The 10-year Treasury yield held steady at 1.19% yesterday (Aug. 4). The current rate marks the third time in recent history that the 10-year yield slipped to 1.19%, which reflects a six-month low.
Downside momentum for the benchmark rate is strengthening, based on a set of moving averages. That’s a clue for thinking that lower yields are possible, perhaps likely in the near-term future.
CapitalSpectator.com’s current fair-value estimate, however, suggests that downside momentum may be limited in the medium-term future. The reasoning: the average fair-value estimate via three models implies that the current rate is moderately undervalued. For details on the modeling, see this summary.
The current average fair-value estimate for July is 1.80%. That’s above the average of 1.32% for July, based on market data, as well as yesterday’s 1.19% via daily numbers published by Treasury.gov.
Although day-to-day market yields can be noisy, over longer periods of time the actual 10-year rate tends to randomly fluctuate around the average fair-value estimate. That behavior suggests that when the current 10-year rate is below fair value, there’s a relatively strong upside bias, and vice versa.
Several caveats should be considered. First, there’s a wide uncertainty band for the model estimates, based on a 95% prediction interval for each model. Even if the interaction between previous fair value estimates and the actual 10-year rate prevail, the potential for convergence remains highly uncertain on a timing basis.
In addition, economic and financial conditions can move the 10-year rate in a direction that, in the short term, appear to have little if any macro logic relative to modeling.
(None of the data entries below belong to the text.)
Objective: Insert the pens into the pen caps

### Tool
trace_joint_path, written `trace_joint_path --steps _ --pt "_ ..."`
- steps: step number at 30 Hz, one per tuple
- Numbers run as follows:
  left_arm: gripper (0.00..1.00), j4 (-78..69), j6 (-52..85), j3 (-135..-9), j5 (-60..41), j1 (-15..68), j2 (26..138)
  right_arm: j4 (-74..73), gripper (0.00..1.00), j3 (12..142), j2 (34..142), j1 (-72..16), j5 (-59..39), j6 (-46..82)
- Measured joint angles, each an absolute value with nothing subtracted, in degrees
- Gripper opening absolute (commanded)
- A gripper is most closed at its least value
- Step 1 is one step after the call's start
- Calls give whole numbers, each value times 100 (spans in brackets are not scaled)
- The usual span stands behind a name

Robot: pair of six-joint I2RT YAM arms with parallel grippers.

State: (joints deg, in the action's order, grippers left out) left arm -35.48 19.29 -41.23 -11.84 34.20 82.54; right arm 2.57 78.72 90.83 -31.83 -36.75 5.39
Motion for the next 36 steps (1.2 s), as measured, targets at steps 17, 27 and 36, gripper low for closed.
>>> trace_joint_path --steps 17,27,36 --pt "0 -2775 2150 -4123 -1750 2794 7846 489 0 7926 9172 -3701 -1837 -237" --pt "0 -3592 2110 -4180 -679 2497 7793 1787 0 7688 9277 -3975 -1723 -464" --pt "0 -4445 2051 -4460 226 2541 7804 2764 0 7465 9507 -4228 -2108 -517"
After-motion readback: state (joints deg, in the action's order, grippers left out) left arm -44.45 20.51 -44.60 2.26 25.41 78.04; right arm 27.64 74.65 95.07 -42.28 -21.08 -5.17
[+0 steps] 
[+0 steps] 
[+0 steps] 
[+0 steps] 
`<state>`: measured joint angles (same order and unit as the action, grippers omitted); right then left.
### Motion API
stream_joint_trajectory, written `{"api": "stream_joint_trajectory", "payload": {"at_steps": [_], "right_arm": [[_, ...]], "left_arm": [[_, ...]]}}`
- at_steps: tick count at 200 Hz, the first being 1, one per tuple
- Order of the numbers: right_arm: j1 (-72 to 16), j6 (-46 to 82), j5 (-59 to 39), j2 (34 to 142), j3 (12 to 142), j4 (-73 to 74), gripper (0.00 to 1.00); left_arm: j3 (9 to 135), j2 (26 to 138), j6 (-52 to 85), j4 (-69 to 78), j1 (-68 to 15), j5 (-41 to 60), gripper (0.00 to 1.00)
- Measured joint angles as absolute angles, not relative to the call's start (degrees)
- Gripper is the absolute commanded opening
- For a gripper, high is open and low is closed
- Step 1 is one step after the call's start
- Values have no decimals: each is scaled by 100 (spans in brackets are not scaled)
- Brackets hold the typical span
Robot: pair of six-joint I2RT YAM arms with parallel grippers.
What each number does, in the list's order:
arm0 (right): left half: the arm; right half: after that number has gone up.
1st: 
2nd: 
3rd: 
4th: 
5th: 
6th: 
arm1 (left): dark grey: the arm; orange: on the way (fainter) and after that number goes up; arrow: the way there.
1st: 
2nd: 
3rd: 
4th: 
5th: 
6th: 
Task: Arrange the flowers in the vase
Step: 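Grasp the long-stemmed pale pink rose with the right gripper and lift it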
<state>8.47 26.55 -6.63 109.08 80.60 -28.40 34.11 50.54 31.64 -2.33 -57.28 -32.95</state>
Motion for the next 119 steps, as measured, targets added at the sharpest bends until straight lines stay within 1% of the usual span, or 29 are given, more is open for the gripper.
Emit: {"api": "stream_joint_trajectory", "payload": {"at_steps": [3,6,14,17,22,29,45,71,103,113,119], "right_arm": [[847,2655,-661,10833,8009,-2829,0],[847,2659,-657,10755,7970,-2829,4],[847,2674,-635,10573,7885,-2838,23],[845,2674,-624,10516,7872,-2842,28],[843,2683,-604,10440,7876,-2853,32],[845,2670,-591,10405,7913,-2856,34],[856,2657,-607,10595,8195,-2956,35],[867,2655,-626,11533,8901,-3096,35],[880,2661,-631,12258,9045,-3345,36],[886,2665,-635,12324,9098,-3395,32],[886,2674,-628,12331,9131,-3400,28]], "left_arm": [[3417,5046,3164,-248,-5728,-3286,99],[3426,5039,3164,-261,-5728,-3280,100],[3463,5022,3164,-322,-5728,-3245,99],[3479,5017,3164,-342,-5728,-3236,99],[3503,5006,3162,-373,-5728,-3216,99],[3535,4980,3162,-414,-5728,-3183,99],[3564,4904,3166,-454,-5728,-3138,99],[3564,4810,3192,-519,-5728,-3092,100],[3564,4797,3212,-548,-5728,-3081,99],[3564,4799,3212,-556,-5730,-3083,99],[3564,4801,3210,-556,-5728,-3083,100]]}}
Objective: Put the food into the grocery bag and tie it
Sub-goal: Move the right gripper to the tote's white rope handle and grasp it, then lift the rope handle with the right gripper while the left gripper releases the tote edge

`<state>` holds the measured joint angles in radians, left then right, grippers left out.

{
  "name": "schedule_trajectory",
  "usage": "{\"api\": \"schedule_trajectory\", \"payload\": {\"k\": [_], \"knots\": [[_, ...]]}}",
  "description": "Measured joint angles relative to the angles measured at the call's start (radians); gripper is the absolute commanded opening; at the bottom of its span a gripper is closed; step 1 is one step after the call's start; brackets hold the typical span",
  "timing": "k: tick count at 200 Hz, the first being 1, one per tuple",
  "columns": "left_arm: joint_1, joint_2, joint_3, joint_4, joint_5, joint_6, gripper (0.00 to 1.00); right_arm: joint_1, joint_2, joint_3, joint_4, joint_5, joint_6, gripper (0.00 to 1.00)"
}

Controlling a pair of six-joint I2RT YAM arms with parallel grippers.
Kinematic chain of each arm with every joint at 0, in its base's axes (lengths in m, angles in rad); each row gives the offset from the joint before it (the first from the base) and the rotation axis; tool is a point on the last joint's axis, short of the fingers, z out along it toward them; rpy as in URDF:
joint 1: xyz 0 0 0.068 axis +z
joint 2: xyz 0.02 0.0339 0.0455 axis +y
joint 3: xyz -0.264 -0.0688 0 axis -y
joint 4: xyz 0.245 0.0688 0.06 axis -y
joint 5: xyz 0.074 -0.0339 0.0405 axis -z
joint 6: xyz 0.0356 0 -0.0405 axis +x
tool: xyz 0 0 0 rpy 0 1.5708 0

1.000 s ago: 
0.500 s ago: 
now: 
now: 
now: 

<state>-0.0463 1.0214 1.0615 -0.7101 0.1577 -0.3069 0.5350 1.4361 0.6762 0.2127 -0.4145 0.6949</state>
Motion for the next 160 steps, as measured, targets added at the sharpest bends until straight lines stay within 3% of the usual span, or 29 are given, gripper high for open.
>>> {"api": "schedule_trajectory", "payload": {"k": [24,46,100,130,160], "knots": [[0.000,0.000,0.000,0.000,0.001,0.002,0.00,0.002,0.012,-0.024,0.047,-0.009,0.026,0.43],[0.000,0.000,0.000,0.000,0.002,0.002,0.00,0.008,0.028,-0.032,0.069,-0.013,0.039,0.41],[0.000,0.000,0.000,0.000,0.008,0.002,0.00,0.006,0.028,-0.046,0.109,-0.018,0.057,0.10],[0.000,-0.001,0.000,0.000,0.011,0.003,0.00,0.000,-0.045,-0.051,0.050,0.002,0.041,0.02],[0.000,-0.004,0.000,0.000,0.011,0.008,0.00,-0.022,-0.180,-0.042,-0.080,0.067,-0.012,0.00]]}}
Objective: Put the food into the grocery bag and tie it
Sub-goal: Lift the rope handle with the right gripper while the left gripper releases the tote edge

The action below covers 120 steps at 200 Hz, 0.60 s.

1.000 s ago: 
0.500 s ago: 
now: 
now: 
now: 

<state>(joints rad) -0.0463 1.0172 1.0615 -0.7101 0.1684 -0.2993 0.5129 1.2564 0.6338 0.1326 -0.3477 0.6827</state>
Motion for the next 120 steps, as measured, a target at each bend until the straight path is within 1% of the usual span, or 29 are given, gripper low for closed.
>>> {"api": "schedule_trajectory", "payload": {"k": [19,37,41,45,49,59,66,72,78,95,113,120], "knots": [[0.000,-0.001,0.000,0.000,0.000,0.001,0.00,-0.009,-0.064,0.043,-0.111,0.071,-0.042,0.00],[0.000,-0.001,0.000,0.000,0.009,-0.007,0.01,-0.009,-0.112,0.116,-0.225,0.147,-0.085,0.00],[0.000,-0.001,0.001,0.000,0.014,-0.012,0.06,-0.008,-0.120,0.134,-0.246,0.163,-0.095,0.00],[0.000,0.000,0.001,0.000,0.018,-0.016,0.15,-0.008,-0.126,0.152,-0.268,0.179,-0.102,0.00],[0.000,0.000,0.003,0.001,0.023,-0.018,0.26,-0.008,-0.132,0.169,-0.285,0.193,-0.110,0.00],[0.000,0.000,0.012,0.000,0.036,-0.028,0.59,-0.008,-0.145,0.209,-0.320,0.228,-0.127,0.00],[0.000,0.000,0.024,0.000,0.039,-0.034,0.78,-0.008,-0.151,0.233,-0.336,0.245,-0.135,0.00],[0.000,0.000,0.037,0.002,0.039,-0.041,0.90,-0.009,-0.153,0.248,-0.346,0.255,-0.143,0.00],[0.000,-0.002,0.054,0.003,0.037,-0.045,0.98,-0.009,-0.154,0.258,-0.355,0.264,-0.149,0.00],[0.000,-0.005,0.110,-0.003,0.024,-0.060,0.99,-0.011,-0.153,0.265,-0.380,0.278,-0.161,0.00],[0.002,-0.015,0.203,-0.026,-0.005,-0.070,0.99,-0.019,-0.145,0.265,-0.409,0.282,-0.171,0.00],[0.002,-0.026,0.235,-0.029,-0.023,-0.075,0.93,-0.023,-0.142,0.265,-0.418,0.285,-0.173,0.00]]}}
There are also shock events to consider. In the current climate, the uncertainty linked to spread of the Delta variant of the coronavirus is a factor that may push the 10-year rate lower, perhaps more so than the market anticipates, depending on how the coronavirus spread evolves.
Ultimately, models are, at best, rough estimates of where the 10-year rate should trade, assuming that the inputs are the only factors that “explain” interest rates. That’s an idealized view of market behavior and one with limited resonance in the real world. Many factors can and do influence future changes in interest rates and models can only capture a small portion of these variables.
Nonetheless, the current average estimate offers support for thinking that the forward outlook for the 10-year rate is moderately biased to the upside. Another interpretation of the modeling: the downside bias for the 10-year yield may be limited for the medium-term outlook.